▶ [WHAT THE TASK ASKS]: Each line from the one containing "If you would be so kind as to segment the round" through the last line of the entries below is to be transcribed exactly. Nothing else belongs in the reply.

▶ [LISTED ENTRIES]:
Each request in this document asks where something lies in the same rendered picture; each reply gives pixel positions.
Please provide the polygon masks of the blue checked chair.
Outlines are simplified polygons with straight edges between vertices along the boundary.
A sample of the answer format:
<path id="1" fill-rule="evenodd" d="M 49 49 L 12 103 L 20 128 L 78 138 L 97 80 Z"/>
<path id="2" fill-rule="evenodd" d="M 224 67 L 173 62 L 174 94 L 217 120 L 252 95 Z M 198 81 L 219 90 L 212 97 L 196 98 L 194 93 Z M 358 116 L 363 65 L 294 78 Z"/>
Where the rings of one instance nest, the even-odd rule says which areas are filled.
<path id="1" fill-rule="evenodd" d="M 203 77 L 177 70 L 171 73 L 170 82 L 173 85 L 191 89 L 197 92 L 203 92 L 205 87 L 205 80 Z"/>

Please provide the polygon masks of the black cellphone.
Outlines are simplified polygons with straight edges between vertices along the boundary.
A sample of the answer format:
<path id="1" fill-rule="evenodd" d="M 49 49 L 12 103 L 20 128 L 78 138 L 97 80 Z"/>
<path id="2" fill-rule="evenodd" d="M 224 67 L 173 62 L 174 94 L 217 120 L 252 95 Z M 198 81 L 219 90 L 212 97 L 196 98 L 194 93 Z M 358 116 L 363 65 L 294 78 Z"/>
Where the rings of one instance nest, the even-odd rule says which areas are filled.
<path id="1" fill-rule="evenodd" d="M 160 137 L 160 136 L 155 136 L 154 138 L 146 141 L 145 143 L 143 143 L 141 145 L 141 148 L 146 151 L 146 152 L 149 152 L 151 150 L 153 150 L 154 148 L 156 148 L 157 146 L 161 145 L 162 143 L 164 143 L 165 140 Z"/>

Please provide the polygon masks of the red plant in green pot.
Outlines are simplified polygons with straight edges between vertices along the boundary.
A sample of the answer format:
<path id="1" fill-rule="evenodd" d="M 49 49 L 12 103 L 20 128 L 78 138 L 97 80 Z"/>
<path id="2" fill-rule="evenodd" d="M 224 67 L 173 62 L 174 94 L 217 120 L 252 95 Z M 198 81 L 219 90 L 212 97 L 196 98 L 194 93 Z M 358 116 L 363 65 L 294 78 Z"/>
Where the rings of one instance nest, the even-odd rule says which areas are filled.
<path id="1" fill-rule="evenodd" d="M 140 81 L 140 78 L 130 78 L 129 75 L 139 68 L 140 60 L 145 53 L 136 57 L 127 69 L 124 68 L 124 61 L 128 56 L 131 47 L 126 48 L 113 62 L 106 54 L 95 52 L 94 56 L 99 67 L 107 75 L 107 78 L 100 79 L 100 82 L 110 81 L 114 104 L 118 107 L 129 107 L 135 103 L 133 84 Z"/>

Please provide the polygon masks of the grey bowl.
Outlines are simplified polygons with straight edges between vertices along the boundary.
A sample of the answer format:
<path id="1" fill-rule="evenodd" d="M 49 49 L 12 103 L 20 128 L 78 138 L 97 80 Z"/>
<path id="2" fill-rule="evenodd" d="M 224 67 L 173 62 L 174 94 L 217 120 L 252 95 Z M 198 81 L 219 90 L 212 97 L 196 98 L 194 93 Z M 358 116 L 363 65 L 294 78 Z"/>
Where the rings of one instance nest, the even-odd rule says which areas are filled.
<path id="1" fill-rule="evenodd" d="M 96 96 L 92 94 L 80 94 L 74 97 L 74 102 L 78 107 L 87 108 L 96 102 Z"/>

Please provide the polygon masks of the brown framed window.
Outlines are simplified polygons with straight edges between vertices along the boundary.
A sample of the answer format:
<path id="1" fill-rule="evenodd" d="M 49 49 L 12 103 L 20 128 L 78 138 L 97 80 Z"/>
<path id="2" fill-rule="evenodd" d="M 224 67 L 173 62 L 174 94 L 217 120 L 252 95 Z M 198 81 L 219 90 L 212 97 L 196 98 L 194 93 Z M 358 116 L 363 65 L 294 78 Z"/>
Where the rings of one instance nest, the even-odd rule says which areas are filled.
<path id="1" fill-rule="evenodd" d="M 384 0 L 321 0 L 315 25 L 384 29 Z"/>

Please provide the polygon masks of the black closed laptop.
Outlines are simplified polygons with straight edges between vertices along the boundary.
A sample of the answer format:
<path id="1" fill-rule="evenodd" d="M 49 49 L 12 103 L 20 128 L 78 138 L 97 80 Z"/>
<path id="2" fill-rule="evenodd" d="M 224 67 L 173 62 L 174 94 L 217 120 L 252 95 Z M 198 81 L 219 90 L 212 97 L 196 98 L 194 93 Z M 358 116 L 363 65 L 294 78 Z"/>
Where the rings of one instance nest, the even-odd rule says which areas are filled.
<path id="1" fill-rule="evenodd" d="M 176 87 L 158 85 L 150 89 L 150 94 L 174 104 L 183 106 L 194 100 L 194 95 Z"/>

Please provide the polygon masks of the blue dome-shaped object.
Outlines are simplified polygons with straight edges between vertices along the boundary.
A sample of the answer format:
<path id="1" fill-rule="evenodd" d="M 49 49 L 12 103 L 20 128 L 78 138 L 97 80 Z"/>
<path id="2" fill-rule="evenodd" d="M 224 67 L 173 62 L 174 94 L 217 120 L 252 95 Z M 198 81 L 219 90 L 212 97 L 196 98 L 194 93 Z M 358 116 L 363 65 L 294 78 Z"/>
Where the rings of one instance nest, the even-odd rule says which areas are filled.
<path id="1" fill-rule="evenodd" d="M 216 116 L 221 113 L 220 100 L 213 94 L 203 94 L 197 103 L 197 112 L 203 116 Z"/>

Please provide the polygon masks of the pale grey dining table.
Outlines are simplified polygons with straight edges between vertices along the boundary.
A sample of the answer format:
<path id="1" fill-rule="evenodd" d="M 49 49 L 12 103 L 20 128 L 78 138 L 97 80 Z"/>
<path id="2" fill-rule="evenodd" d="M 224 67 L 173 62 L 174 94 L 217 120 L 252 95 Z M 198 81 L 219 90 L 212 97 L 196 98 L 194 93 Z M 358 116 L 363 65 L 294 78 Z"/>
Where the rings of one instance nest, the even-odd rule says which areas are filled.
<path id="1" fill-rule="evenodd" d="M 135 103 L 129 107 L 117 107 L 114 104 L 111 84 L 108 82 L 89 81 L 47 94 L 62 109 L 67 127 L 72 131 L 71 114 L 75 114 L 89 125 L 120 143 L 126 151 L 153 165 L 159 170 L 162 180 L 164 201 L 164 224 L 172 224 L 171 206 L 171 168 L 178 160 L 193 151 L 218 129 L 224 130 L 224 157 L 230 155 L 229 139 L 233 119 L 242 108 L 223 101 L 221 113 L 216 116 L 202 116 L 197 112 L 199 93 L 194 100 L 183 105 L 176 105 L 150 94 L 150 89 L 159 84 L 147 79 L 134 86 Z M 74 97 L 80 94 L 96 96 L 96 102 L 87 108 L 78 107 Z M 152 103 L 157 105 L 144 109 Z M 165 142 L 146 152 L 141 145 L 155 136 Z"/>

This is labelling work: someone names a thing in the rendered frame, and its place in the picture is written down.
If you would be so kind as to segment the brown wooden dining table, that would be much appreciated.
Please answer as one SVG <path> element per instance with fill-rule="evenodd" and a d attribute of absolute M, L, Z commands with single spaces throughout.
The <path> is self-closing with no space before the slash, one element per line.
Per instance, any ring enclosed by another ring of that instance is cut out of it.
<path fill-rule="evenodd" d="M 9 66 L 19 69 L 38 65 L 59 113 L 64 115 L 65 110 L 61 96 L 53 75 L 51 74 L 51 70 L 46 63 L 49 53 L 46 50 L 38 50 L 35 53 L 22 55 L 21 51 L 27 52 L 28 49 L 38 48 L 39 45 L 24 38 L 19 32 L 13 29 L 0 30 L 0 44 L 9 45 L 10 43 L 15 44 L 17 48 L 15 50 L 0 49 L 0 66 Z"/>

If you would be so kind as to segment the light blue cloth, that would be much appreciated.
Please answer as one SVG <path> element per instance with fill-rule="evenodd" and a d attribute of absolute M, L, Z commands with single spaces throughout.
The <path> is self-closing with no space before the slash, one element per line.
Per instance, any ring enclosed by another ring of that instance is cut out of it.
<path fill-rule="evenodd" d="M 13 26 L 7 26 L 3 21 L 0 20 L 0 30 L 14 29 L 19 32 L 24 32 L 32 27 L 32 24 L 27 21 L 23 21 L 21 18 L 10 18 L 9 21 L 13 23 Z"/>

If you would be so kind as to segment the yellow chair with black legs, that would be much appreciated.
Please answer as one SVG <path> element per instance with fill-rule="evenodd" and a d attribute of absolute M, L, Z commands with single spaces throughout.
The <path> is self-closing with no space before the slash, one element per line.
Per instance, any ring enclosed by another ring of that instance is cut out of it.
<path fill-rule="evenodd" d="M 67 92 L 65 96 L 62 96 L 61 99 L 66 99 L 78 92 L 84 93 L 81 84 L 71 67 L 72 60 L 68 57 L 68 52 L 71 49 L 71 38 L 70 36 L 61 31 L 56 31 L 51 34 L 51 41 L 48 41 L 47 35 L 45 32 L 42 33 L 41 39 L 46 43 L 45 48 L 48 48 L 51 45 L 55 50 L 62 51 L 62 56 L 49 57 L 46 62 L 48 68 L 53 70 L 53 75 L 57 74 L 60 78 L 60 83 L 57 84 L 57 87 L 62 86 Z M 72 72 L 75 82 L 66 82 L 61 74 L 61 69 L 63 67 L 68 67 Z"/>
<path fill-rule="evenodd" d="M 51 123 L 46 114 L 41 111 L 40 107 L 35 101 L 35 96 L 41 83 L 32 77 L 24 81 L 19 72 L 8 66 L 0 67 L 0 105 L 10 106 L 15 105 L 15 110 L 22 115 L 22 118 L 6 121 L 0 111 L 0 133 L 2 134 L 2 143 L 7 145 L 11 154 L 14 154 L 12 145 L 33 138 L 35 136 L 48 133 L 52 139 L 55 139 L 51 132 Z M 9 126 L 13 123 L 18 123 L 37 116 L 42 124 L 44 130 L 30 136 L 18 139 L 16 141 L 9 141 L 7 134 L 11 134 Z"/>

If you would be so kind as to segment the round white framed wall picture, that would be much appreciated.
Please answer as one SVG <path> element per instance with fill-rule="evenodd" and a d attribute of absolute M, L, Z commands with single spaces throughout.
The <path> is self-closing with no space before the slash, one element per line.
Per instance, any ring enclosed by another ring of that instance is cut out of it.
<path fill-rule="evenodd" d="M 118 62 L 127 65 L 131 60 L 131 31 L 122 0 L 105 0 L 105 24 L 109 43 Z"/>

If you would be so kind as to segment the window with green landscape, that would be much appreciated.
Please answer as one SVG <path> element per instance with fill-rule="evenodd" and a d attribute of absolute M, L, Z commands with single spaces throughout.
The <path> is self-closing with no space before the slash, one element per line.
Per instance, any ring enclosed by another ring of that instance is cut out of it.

▶ [ANSWER]:
If you would be so kind as to segment the round white framed wall picture, that would be much appreciated.
Please answer as one SVG <path> element per instance with fill-rule="evenodd" and a d attribute of absolute M, L, Z commands with single spaces throughout.
The <path> is self-closing with no space before the slash, one element per line.
Per instance, any ring enclosed by another ring of that instance is cut out of it.
<path fill-rule="evenodd" d="M 118 62 L 127 65 L 131 60 L 131 31 L 122 0 L 105 0 L 105 24 L 109 43 Z"/>

If you would be so kind as to segment the window with green landscape, that would be much appreciated.
Please answer as one SVG <path> element per instance with fill-rule="evenodd" and a d attribute of absolute M, L, Z commands with single spaces throughout.
The <path> is self-closing with no space before the slash, one element per line.
Per instance, any ring enclosed by another ring of that instance is cut out of it.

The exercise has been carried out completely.